Indian economy is closely integrated with the global economy, which is facing a slowdown, and so the headwinds are difficult to avoid, Chief Economic Advisor Arvind Subramanian told journalists in an interaction after presenting the Economic Survey 2015-16. In this uncertain environment, monetary and fiscal policies should aim to purchase insurance, so to speak, against the global slowdown, he said. Edited excerpts:
In the backdrop of a global slowdown, what are the biggest challenges facing the economy?
There is need to re-calibrate expectation because India is so entwined with the world, which is facing a slowdown. We must, in this uncertain environment, aim for macroeconomic stability, and monetary and fiscal policies should aim to purchase insurance, so to speak, against the global slowdown. Instead of a twin deficit problem, like we had in 2013, we now have a balance sheet challenge. It is one of the most critical short-term challenges confronting the Indian economy — the impaired financial positions of the public sector banks and some large corporate houses — what we have hitherto characterised as the balance sheet syndrome with Indian characteristics.
The issue is a very thorny one. It has happened the world over. It needs a multi-pronged approach. One of the critical prongs is resources. Broader public sector balance sheets should be brought to bear on where to find resources from. The conventional thing will be to sell assets or issue bonds. The suggestion we also make is that the assets the government has in certain regulatory institutions could be utilised. Why not revisit that? We have to find creative ways of leveraging resources to address this challenge. If the world slows down, we will slow down as well, as India is becoming increasingly integrated with the world.
What explains your growth forecast of 7.75 per cent for 2016-17?
The 7-7.75 per cent range reflects that the range of exogenous possibilities is also very wide: A rebound in agriculture, that could take us to the upper end of the array, to the international crisis, that could take us to the lower end of the array or below that. There is also this uncertainty that has been created by divergence between nominal and real gross domestic product (GDP) growth rates, inflation projection between four and 4.5 per cent, which is below RBI’s projection and possible low inflation next financial year on account of minimal effect of the Seventh Pay Commission recommendations, below-potential growth, and excess capacity, besides stress on private sector and deflationary situation prevailing globally.
In 2015-16, the growth projection had to be cut from 8.1-8.5 per cent to 7.6 per cent. Does that explain your cautious stance this year?
One way to look at it is that we have learnt from the experience of last year. The forecast for last year was overoptimistic as there were two external factors — the export situation and agricultural monsoon. This year, the assessment is based on looking out at the external environment that seems to be very grim. It is possible that we will do better this year, and possible that we won’t.
You have a chapter dedicated to allowing easier exits, or Chakravyuh, as termed in the Economic Survey. How significant is it to allow ease of exit vis-à-vis easier entry for firms?
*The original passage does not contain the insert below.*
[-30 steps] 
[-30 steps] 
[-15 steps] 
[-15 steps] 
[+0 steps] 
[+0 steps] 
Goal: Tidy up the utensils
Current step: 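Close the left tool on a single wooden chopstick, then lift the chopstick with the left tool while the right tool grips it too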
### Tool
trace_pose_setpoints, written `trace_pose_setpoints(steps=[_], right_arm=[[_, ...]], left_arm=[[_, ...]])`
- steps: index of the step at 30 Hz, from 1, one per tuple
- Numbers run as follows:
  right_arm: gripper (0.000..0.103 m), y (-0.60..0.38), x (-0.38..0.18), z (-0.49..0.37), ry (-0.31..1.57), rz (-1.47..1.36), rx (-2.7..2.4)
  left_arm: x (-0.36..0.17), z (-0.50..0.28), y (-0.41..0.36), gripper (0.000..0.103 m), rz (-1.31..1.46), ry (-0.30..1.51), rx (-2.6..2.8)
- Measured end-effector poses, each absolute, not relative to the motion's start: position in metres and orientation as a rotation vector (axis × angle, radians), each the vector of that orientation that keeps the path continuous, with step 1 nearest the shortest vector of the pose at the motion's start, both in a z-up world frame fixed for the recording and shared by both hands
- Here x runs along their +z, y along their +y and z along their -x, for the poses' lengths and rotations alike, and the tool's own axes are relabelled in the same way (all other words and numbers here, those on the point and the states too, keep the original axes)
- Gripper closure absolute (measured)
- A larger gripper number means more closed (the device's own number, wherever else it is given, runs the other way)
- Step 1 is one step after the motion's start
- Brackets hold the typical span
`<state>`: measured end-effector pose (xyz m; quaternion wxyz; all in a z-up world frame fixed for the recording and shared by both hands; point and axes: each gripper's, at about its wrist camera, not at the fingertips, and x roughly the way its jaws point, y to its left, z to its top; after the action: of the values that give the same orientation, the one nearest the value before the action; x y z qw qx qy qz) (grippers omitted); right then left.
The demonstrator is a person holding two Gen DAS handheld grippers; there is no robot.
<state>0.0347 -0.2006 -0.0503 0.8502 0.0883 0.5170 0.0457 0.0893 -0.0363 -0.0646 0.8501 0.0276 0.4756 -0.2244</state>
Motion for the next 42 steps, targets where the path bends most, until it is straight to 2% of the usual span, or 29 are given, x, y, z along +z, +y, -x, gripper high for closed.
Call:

Let me give an example. Say, in any industry, you have done everything possible to remove entry barriers. Supposing 10 firms come in, seven are efficient and three aren’t. It makes sense that those three companies should exit, as they are using up valuable resources. There is a need to create a situation where those three inefficient companies can exit the sector. It is not only for the public sector but also for the private sector. It is a very horizontal problem that fits the Indian economy.
You have projected 8-10 per cent growth in the medium term. What is the rationale?
Basically, in the next two-five years, we will reach eight to 10 per cent growth. There is no contradiction in saying that this year the world economy is weak and therefore we need to focus on domestic demand. In the medium to long-term, we have to have exports as the engine of growth that is necessary for us to attain eight to 10 per cent annual growth. There is a case for pursuing structural reforms like the implementation of the Goods and Services Tax.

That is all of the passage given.